А Маврикий любил эту маленькую родную рыбку. И Фиса, зная это, так ухитрялась готовить ему чебаков, что и мать — мастерица варить, жарить, парить, вялить, коптить рыбу — и та дивилась, пробуя дочериных чебаков.
— На чем ты только их жаришь, Фиска?
— Сказала бы я тебе, коль бы ты мне подружкой была.
— А разве я у тебя не самая первая подруженька? Разве у меня от тебя было что спрятано?
— Так и я не таюсь! Только зачем про то говорить, что и так на виду, моя маманечка.
Анфиса припадет к матери, называет ее всеми самыми дорогими словами и благодарит не только за жизнь, которую она дала ей, но и за то счастье, которым она теперь живет.
— Если б не ты, маманечка, так разве бы я могла в меду купаться, в райском саду млеть, в стужу таять…
Мать гладила по складно выгнутой спине свою первенку, любо видеть в ней себя этой жаркой поры, и радовалась она вместе с дочерью, ни слова не говоря, о чем идет речь, утверждая правоту ее райского сада.
Чебаки горели на сковороде. И пусть себе… До них ли ей, когда сама мать не винит ее. Да и виновата ли она, когда два месяца тому назад видела во сне своего Прошку сраженным в бою, а потом, на другую ночь, — похороненным. Не просто же так снятся сны. Кто-то их посылает людям. И потом, столько прошло. Все уж, кто в живых остался, пришли домой. Не зарываться ей вместе с ним… Ей же всего ничего — двадцатый год…
— Фисулька, от чебаков-то глянь, что осталось…

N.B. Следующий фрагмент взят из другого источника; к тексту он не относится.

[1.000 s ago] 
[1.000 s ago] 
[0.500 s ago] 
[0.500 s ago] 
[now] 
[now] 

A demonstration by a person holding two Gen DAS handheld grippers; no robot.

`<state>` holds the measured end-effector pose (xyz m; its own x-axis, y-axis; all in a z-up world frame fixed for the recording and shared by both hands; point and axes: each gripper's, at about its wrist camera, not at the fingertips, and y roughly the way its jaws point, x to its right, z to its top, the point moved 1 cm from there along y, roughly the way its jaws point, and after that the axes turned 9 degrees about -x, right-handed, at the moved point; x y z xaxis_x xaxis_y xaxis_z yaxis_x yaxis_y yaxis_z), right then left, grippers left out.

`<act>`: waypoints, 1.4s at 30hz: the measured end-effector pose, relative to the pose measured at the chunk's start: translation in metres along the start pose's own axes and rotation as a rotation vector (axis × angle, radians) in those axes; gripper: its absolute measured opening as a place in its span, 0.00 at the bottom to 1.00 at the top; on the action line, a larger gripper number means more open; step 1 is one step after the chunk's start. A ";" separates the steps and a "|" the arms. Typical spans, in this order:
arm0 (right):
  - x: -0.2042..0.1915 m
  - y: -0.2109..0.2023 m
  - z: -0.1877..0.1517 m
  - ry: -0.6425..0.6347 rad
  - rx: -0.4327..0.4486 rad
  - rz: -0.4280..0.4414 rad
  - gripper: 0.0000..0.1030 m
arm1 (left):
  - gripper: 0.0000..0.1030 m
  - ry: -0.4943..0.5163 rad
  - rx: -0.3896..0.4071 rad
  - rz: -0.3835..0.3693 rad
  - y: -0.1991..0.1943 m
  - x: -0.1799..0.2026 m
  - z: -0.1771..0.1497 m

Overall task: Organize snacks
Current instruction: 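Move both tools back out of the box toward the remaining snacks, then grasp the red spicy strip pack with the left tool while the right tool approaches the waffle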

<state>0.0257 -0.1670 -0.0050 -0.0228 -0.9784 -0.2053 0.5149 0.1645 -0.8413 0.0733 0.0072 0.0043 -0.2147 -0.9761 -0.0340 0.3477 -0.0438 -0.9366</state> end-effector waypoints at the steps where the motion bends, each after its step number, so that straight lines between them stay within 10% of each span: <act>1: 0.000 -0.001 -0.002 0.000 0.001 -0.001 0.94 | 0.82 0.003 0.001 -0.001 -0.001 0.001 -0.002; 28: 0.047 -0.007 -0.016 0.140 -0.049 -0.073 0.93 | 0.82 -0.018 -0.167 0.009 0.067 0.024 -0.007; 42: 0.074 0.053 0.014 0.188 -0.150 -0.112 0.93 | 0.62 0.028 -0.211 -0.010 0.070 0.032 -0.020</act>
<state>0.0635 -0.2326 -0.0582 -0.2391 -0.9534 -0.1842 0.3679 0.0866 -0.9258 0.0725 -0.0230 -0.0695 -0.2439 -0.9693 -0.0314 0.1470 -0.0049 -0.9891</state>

— И пущай их, маманечка… Я ему сливок мороженых сегодня наскоблю… Уж так-то он их с блинами ест и свою тетечку Катечку вспоминает. Я молюсь теперь и за него и за ее здравие, — делится дочь самым сокровенным со своей матерью и неожиданно меняет направление разговора: — К поповнам мне, маманя, в село съездить. Фасон с ихних юбок срисовать… А то уж больно я, маманечка, долгополая. Неужто мои ноги хуже поповниных? За что их по щиколотки прятать надо?
От чебаков не остается и следа. Догорает масло на сковороде. Мать, пораздумав, обещает дочери поговорить с отцом.
— И так береговые на островных косятся. А тут еще бабкину старую веру блюдут. Укоротим. Завтра же укоротим. Со своей юбки начну, тогда Кузьма и не пикнет.
Звонко смеялись мать и дочь. Их смех доносится до дальней горницы, где сидит за книжкой младшая, Настенька. Досадно ей, что не таким оказался кудрявый подарок отца. Она думала, у нее будет, как тогда, свой казачок-служка-прислужка, ан нет.
Тогда отец привез из степи от Шарыпа хорошего «каргызенка». Мытого. Стриженого. Маканного в купели сироту, Ивашкой нареченного. Так этот Ивашка полностью Настин был. Как хвост за ней. Велишь плясать — пляшет. Велишь петь — поет. Куда надо сбегать, что принести — как пуля. А этот и причесываться теперь не дается. Неужто его присушила Фиска — обгулённая овца? Да разве ей пара такой молоденький баранчик? Он и Насте-то только-только в самый раз. И для нее ему надо бы на годок постарше быть.